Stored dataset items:
------------------------------------------------------------
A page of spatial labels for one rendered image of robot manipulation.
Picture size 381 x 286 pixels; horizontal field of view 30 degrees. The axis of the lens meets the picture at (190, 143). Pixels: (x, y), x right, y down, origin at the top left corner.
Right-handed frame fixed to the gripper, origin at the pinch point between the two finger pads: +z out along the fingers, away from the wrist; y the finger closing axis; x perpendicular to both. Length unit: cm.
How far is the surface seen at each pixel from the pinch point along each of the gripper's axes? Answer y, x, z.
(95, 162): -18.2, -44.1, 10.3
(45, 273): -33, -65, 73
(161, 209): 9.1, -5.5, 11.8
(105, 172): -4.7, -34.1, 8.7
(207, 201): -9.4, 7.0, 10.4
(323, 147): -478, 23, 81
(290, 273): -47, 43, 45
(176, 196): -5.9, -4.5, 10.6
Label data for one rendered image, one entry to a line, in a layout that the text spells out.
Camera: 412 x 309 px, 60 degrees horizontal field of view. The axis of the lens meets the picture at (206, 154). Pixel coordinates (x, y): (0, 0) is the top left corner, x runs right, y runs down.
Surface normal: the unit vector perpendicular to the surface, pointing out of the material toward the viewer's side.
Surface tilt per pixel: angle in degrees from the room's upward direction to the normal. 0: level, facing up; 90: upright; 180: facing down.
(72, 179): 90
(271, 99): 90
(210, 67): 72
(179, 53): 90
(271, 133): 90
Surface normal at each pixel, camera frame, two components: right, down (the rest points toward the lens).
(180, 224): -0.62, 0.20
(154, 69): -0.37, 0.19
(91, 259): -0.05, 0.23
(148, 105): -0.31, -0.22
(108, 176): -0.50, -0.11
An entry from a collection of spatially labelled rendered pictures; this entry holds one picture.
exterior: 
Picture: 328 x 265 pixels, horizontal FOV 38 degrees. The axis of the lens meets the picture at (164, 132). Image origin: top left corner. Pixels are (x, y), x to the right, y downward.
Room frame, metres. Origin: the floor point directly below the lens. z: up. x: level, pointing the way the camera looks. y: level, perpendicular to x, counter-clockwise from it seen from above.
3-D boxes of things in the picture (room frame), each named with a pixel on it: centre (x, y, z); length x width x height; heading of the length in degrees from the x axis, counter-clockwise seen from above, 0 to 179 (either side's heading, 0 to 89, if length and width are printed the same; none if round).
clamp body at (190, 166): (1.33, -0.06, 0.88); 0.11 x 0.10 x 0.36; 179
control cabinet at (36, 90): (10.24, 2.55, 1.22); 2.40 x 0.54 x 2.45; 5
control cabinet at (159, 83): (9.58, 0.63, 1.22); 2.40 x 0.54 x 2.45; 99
------------------------------------------------------------
What you will do »
All of the records go in your answer, copied exactly.

Output below »
A page of spatial labels for one rendered image of robot manipulation.
Picture size 381 x 286 pixels; horizontal field of view 30 degrees. The axis of the lens meets the picture at (190, 143). Pixels: (x, y), x right, y down, origin at the top left corner.
Right-handed frame fixed to the gripper, origin at the pinch point between the two finger pads: +z out along the fingers, away from the wrist; y the finger closing axis; x perpendicular to both. Length unit: cm.
How far is the surface seen at each pixel from the pinch point along each of the gripper's axes? Answer y, x, z.
(95, 162): -18.2, -44.1, 10.3
(45, 273): -33, -65, 73
(161, 209): 9.1, -5.5, 11.8
(105, 172): -4.7, -34.1, 8.7
(207, 201): -9.4, 7.0, 10.4
(323, 147): -478, 23, 81
(290, 273): -47, 43, 45
(176, 196): -5.9, -4.5, 10.6
Label data for one rendered image, one entry to a line, in a layout that the text spells out.
Camera: 412 x 309 px, 60 degrees horizontal field of view. The axis of the lens meets the picture at (206, 154). Pixel coordinates (x, y): (0, 0) is the top left corner, x runs right, y runs down.
Surface normal: the unit vector perpendicular to the surface, pointing out of the material toward the viewer's side.
Surface tilt per pixel: angle in degrees from the room's upward direction to the normal. 0: level, facing up; 90: upright; 180: facing down.
(72, 179): 90
(271, 99): 90
(210, 67): 72
(179, 53): 90
(271, 133): 90
Surface normal at each pixel, camera frame, two components: right, down (the rest points toward the lens).
(180, 224): -0.62, 0.20
(154, 69): -0.37, 0.19
(91, 259): -0.05, 0.23
(148, 105): -0.31, -0.22
(108, 176): -0.50, -0.11
An entry from a collection of spatially labelled rendered pictures; this entry holds one picture.
exterior: 
Picture: 328 x 265 pixels, horizontal FOV 38 degrees. The axis of the lens meets the picture at (164, 132). Image origin: top left corner. Pixels are (x, y), x to the right, y downward.
Room frame, metres. Origin: the floor point directly below the lens. z: up. x: level, pointing the way the camera looks. y: level, perpendicular to x, counter-clockwise from it seen from above.
3-D boxes of things in the picture (room frame), each named with a pixel on it: centre (x, y, z); length x width x height; heading of the length in degrees from the x axis, counter-clockwise seen from above, 0 to 179 (either side's heading, 0 to 89, if length and width are printed the same; none if round).
clamp body at (190, 166): (1.33, -0.06, 0.88); 0.11 x 0.10 x 0.36; 179
control cabinet at (36, 90): (10.24, 2.55, 1.22); 2.40 x 0.54 x 2.45; 5
control cabinet at (159, 83): (9.58, 0.63, 1.22); 2.40 x 0.54 x 2.45; 99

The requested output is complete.